Monday, January 19, 2009

ARCTIC MELTING PREDICTS HIGH SEA-LEVELS

A new report on ScienceDaily says, once again, that the Arctic is heating up faster than other places in the Northern Hemisphere. The US Geological Survey led the new assessment, which is a synthesis of published science literature and authored by a team of climate scientists from academia and government. The US Climate Change Science Program commissioned the report, which has contributions from 37 scientists from the United States, Germany, Canada, the United Kingdom and Denmark.

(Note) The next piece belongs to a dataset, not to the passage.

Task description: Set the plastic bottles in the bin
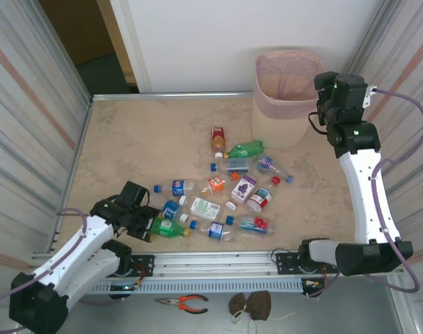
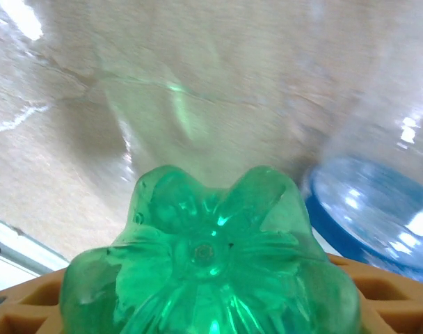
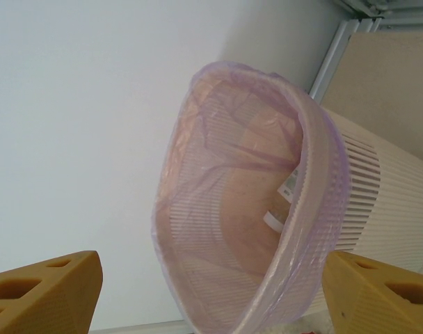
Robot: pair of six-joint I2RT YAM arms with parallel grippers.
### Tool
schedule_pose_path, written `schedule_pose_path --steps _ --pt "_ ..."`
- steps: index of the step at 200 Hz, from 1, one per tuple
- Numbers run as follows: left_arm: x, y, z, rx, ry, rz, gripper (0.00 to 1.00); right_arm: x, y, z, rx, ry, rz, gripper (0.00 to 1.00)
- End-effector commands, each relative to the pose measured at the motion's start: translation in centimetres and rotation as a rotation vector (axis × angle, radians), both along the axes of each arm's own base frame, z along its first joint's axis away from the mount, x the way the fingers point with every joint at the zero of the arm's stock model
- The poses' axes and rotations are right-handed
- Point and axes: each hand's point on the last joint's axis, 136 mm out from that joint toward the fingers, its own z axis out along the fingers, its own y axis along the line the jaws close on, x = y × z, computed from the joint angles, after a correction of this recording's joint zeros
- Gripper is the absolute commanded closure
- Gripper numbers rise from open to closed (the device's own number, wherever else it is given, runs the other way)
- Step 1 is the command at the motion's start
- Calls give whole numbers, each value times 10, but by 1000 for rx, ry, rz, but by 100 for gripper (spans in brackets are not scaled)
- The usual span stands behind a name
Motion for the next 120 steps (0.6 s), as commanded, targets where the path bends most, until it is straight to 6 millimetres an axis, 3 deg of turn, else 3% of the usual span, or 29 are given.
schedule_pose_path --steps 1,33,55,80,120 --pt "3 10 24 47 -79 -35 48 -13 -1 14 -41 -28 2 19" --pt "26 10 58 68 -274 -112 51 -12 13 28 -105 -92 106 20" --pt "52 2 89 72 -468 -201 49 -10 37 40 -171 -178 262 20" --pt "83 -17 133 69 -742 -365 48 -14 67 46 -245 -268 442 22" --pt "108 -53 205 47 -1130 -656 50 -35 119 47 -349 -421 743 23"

The new report also makes several conclusions about the Arctic:

The size and speed of the summer sea-ice loss over the last few decades is highly unusual compared to events from previous millennia, especially considering that changes in Earth's orbit over this time have made sea-ice melting less, not more, likely.

The entire Greenland icesheet will vanish if there is sustained warming as little as 2 degrees Celsius above twentieth century values. That would raise sea-levels about 7 metres.

Monday, January 12, 2009

OCEANS TO RISE A METRE IN 100 YEARS

After studying the records of sea-level rises in the past instead of computer models, a multinational group of researches are predicting a rise of up to 1.3 metres in 100 years, which is many times what the IPCC's official vew, reports ScienceDaily.

Other scientists have knee-capped the climate-sceptics with research showing that the chances of the rising temperatures in recent years being nothing but statistical chance are the same as their chances of flipping a coin and getting heads fourteen times in a row (ScienceDaily).